# Lab 1: Neuron Distillation Training

## Introduction

In this lab, you will learn how to train a smaller "student" model using knowledge distillation on AWS Neuron hardware. This lab builds directly on Lab 0, where you generated teacher model logits from the Qwen3-30B-A3B model.

Knowledge distillation allows you to compress a large, high-performance model into a smaller, more efficient model while retaining much of the original model's capabilities. The student model learns not just from the hard labels (POSITIVE, NEGATIVE, NEUTRAL), but from the full probability distributions (soft labels) produced by the teacher model.

**Why Knowledge Distillation?**
- **Cost Reduction**: Smaller models require fewer compute resources and lower inference costs
- **Faster Inference**: Reduced model size means faster response times
- **Better Generalization**: Learning from soft labels often produces models that generalize better than training on hard labels alone
- **Deployment Flexibility**: Smaller models can be deployed on edge devices or in resource-constrained environments

**Training Approach:**

You will use a custom `KnowledgeDistillationTrainer` that combines two loss functions:
1. **Hard Loss**: Standard cross-entropy loss with true labels (teaches the model the correct answers)
2. **Soft Loss**: KL divergence between teacher and student logits (teaches the model the teacher's reasoning)

The combined loss is: `total_loss = α × soft_loss + (1 - α) × hard_loss`

Where α (alpha) controls the balance between learning from the teacher vs. learning from the labels.

**Student Model:**

You'll train [Qwen3-0.6B](https://huggingface.co/Qwen/Qwen3-0.6B), a 600 million parameter model - 50x smaller than the 30B teacher model!

**Prerequisites:**
- Completed Lab 0 with teacher logits saved to `data/output.json`
- AWS Trainium based EC2 instance
- AWS Neuron SDK installed
- Sufficient disk space for model compilation and checkpoints (~30GB recommended)

## Environment Setup

Configure environment variables to optimize Neuron compilation and runtime performance for distributed training.

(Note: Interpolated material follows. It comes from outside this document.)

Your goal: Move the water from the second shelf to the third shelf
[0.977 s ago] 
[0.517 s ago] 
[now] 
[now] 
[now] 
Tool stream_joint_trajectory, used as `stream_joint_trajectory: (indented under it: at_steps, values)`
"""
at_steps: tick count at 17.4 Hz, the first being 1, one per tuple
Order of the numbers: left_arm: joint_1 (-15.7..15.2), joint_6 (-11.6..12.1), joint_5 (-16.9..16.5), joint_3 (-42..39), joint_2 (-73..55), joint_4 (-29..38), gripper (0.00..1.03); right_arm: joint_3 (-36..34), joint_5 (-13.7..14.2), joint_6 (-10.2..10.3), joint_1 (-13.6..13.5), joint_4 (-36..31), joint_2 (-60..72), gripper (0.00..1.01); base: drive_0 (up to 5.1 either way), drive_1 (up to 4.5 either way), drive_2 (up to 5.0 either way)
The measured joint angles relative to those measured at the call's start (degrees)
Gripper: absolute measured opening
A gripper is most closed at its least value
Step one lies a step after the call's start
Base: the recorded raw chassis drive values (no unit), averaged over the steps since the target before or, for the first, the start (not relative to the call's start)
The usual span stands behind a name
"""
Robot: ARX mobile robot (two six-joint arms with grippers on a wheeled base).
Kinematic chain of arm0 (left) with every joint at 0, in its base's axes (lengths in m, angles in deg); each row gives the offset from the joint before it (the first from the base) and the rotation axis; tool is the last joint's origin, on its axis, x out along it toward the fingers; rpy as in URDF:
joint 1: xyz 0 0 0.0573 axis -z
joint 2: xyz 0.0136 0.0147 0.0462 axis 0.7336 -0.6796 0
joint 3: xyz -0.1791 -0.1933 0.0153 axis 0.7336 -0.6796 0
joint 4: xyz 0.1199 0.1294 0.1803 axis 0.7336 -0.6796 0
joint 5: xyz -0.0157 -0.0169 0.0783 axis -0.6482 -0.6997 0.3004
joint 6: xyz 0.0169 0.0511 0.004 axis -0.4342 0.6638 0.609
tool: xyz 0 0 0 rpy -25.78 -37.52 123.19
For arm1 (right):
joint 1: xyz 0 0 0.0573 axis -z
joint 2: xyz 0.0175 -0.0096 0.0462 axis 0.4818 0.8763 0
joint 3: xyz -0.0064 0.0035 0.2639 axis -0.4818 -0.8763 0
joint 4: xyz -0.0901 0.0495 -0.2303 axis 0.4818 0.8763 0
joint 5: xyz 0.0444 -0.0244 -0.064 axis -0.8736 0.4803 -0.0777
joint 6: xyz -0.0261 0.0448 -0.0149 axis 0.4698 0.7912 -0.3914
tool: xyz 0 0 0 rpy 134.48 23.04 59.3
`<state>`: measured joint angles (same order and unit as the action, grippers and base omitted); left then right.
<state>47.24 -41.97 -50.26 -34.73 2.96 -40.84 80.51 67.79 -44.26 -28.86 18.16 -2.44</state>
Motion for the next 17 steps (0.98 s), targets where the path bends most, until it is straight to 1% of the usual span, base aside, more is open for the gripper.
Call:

**Environment Variables Explained:**

- **NEURON_CC_FLAGS**: Compiler flags for the Neuron compiler
  - `--model-type transformer`: Optimizes compilation for transformer architectures
  - `--retry_failed_compilation`: Automatically retry if compilation fails (improves reliability)

- **NEURON_FUSE_SOFTMAX**: Enable softmax fusion optimization (combines operations for better performance)

- **NEURON_RT_ASYNC_EXEC_MAX_INFLIGHT_REQUESTS**: Maximum number of concurrent inference requests (3 provides good throughput/latency balance)

- **MALLOC_ARENA_MAX**: Limits memory arenas to reduce memory fragmentation during training (important for long-running jobs)

- **WORLD_SIZE**: Total number of processes for distributed training. Set to 8 to match the number of NeuronCores we'll use (2 processes × 4 cores each = 8 total)

These settings are critical for stable, efficient training on Neuron hardware.

In [1]:
import os

from src.util import prettyprint_python

# Set Neuron compilation flags
os.environ['NEURON_CC_FLAGS'] = "--model-type transformer --retry_failed_compilation"
os.environ['NEURON_FUSE_SOFTMAX'] = "1"
os.environ['NEURON_RT_ASYNC_EXEC_MAX_INFLIGHT_REQUESTS'] = "3"
os.environ['MALLOC_ARENA_MAX'] = "64"
os.environ['WORLD_SIZE'] = "8"

## Training Configuration

Define the hyperparameters and settings for the distillation training job.

**Training Parameters:**

- **PROCESSES_PER_NODE**: Number of training processes to run in parallel (2 processes for distributed training)
  - Each process will use TP_DEGREE NeuronCores
  - Total NeuronCores used = PROCESSES_PER_NODE × TP_DEGREE = 2 × 2 = 4

- **NUM_EPOCHS**: Number of complete passes through the training dataset (3 epochs)
  - More epochs = more training, but risk of overfitting on small datasets

- **TP_DEGREE**: Tensor parallelism degree (2 NeuronCores per process)
  - Distributes model layers across multiple cores for memory efficiency
  - For a 0.6B model, TP=2 is sufficient

- **BS**: Batch size per device (1 sample at a time)
  - Small batch size for memory efficiency during compilation
  - Effective batch size = BS × GRADIENT_ACCUMULATION_STEPS = 1 × 16 = 16

- **GRADIENT_ACCUMULATION_STEPS**: Number of steps to accumulate gradients before updating weights (16)
  - Simulates larger batch sizes without increasing memory usage
  - Provides more stable gradient estimates

- **LOGGING_STEPS**: Log training metrics every N steps (1 = log every step for detailed monitoring)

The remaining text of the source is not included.